§ **What to work on**: Return all of the data below verbatim and exclude every picture.

§ **Data excerpt**:
====================

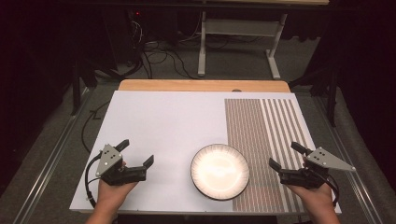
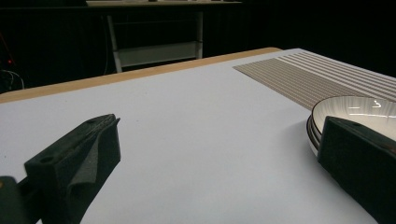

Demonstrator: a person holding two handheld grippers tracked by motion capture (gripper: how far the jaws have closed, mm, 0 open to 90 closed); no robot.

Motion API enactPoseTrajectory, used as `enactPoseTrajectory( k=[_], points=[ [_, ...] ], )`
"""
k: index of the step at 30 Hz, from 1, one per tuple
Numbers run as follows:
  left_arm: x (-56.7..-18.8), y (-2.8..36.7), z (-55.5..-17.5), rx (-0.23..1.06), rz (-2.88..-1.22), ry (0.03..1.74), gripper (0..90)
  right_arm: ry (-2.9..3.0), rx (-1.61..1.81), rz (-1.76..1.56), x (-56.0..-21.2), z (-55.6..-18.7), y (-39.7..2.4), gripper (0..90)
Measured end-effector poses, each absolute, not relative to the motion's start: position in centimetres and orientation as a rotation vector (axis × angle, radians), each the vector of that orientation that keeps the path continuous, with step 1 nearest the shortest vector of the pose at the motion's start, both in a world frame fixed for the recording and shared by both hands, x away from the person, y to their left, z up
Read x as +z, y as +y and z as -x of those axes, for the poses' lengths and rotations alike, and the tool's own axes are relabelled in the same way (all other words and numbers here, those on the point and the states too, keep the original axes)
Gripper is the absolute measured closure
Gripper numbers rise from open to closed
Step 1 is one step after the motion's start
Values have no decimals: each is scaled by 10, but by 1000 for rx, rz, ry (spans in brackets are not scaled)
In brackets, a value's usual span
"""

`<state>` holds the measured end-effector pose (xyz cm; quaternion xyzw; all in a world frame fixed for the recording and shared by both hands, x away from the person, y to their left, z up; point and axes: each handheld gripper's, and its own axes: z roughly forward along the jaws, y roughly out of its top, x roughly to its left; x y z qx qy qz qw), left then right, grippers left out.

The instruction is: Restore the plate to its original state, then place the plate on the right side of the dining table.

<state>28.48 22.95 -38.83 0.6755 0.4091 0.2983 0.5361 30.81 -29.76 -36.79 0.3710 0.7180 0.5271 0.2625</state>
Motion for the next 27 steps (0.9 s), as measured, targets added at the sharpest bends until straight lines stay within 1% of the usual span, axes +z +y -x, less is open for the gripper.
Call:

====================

§ **Solved exercise**:
Demonstrator: a person holding two handheld grippers tracked by motion capture (gripper: how far the jaws have closed, mm, 0 open to 90 closed); no robot.

Motion API enactPoseTrajectory, used as `enactPoseTrajectory( k=[_], points=[ [_, ...] ], )`
"""
k: index of the step at 30 Hz, from 1, one per tuple
Numbers run as follows:
  left_arm: x (-56.7..-18.8), y (-2.8..36.7), z (-55.5..-17.5), rx (-0.23..1.06), rz (-2.88..-1.22), ry (0.03..1.74), gripper (0..90)
  right_arm: ry (-2.9..3.0), rx (-1.61..1.81), rz (-1.76..1.56), x (-56.0..-21.2), z (-55.6..-18.7), y (-39.7..2.4), gripper (0..90)
Measured end-effector poses, each absolute, not relative to the motion's start: position in centimetres and orientation as a rotation vector (axis × angle, radians), each the vector of that orientation that keeps the path continuous, with step 1 nearest the shortest vector of the pose at the motion's start, both in a world frame fixed for the recording and shared by both hands, x away from the person, y to their left, z up
Read x as +z, y as +y and z as -x of those axes, for the poses' lengths and rotations alike, and the tool's own axes are relabelled in the same way (all other words and numbers here, those on the point and the states too, keep the original axes)
Gripper is the absolute measured closure
Gripper numbers rise from open to closed
Step 1 is one step after the motion's start
Values have no decimals: each is scaled by 10, but by 1000 for rx, rz, ry (spans in brackets are not scaled)
In brackets, a value's usual span
"""

`<state>` holds the measured end-effector pose (xyz cm; quaternion xyzw; all in a world frame fixed for the recording and shared by both hands, x away from the person, y to their left, z up; point and axes: each handheld gripper's, and its own axes: z roughly forward along the jaws, y roughly out of its top, x roughly to its left; x y z qx qy qz qw), left then right, grippers left out.

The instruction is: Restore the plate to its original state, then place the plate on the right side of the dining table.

<state>28.48 22.95 -38.83 0.6755 0.4091 0.2983 0.5361 30.81 -29.76 -36.79 0.3710 0.7180 0.5271 0.2625</state>
Motion for the next 27 steps (0.9 s), as measured, targets added at the sharpest bends until straight lines stay within 1% of the usual span, axes +z +y -x, less is open for the gripper.
Call:

A complete answer has now been given.